Torre Antares y Torre Diagonal One Barcelona
La nueva Torre Antares Barcelona, a la izquierda, y la Torre Diagonal One, a la derecha. ©TNBP

La torre Telefónica se transforma en Diagonal One de la mano del grupo filipino Emperador

El edificio de oficinas de 110 metros de altura y 23 plantas acaba de culminar la remodelación de sus espacios comunes tras cambiar de manos en 2019. También está ya terminado el nuevo rascacielos de viviendas de lujo Torre Antares, diseñado por la arquitecta francesa Odile Decq, que cambia la fisionomía del comienzo de la Diagonal.

Novedades en los primeros números de la Avenida Diagonal, en el área del Fórum, donde se alza ya majestuosa la nueva Torre Antares Barcelona y ha finalizado la remodelación del interior de la Torre Diagonal Zero Zero, más conocida como Torre Telefónica, que ahora se ha rebautizado como Torre Diagonal One.

El cambio de nombre es una de las decisiones adoptadas por el nuevo propietario de la torre, el grupo bodeguero Emperador, propiedad del multimillonario Andrew L. Tan, apodado también como el rey filipino del brandy y dueño de marcas españolas del Marco de Jerez tan conocidas como Fundador, Terry y Espléndido. A través de la filial Emperador Properties, el hólding asiático compró a Telefónica la Torre Diagonal One en mayo de 2019. En su primera inversión en Barcelona, la adquisición se estimó en alrededor de 150 millones de euros, un precio algo por encima de los cerca de 130 millones que pagó por el edificio Telefónica al Consorci de la Zona Franca de Barcelona en 2015.

La torre, recubierta de aluminio blanco y cristal, fue diseñada por Estudi Massip-Bosch Aquitectes (EMBA) y se caracteriza por la peculiar geometría de sus plantas, ya que tiene un vértice muy agudo en la cara que mira a Barcelona y otro muy obtuso en la fachada dorsal, por lo que cambia notablemente la perspectiva de la visión.

La Torre Diagonal One vista desde el Campus de la UPC en el Forum. ©TNBP

Emperador ha invertido más de dos millones de euros en la reforma de las zonas comunes del rascacielos de oficinas, que cuenta con 110 metros de altura y 23 plantas, con una superficie total de 26.577 metros cuadrados alquilables. Según el grupo inversor, la remodelación permite ofrecer nuevos servicios a los inquilinos, como un área de restauración y aparcamientos para los nuevos vehículos de movilidad urbana, además de vestuarios. También se ha aprovechado la inversión para obtener las certificaciones internacionales Well y Bream.

Telefónica, que tiene en el edificio su sede en Catalunya, sigue siendo el principal inquilino de la Torre Diagonal One, que ahora cuenta también con una planta habilitada con un espacio de coworking. “Iniciamos una nueva etapa centrada en el relanzamiento del activo tras la crisis de la covid-19; la nueva identidad y las adaptaciones llevadas a cabo le sitúan como un edificio estratégico en el [email protected] para acoger nuevas empresas que estén buscando ubicaciones en el hub tecnológico”, destaca Eduardo Corral, ejecutivo de Emperador Properties.

Esta compañía inmobiliaria es también dueña de la Torre Castellana Emperador, en Madrid, hasta ahora conocida como Torre Espacio y considerada la cuarta torre más alta de España, con 235 metros de altura y 57 plantas.

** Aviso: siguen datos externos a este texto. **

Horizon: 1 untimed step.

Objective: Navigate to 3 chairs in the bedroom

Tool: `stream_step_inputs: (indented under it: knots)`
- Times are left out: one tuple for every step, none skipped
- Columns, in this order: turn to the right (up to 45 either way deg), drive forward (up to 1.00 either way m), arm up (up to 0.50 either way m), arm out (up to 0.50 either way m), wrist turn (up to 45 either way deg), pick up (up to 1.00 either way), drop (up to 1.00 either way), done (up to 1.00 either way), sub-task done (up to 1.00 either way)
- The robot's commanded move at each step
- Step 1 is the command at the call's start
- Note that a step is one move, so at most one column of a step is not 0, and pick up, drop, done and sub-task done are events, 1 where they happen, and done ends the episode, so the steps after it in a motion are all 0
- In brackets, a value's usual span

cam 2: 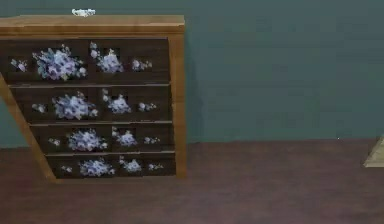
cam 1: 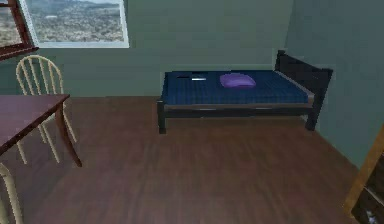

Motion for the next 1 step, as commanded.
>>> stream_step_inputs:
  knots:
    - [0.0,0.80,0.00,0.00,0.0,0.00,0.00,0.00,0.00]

Emperador la compró en 2015 al grupo Villar Mir, que también le vendió el 49% de Caleido, la quinta torre del emblemático complejo de rascacielos de la Castellana, que acaba de inaugurarse y que acoge el nuevo campus del Instituto de Empresa.

El grupo Emperador compró la bodega española Fundador en 2015 y en 2017 se hizo también con Garvey. Ese mismo año, en alianza con la empresa familiar González Byass, adquirió a la multinacional francesa Pernod Ricard las marcas Domecq y Pedro Domecq.

Torre Antares Decq
La nueva Torre Antares de Barcelona. ©TNBP

Junto a la Torre Diagonal One ha finalizado también la construcción de la Torre Antares Barcelona, el primer edificio residencial firmado en España por la arquitecta francesa Odile Decq, que destaca por sus formas geométricas y pel color rojo de las plantas superiores, que albergarán los duplex y áticos más caros del edificio. El rascacielos, de 26 plantas y unos 90 apartamentos, es propiedad de Shaftesbury y comercializa las viviendas con un precio de salida de 850.000 euros.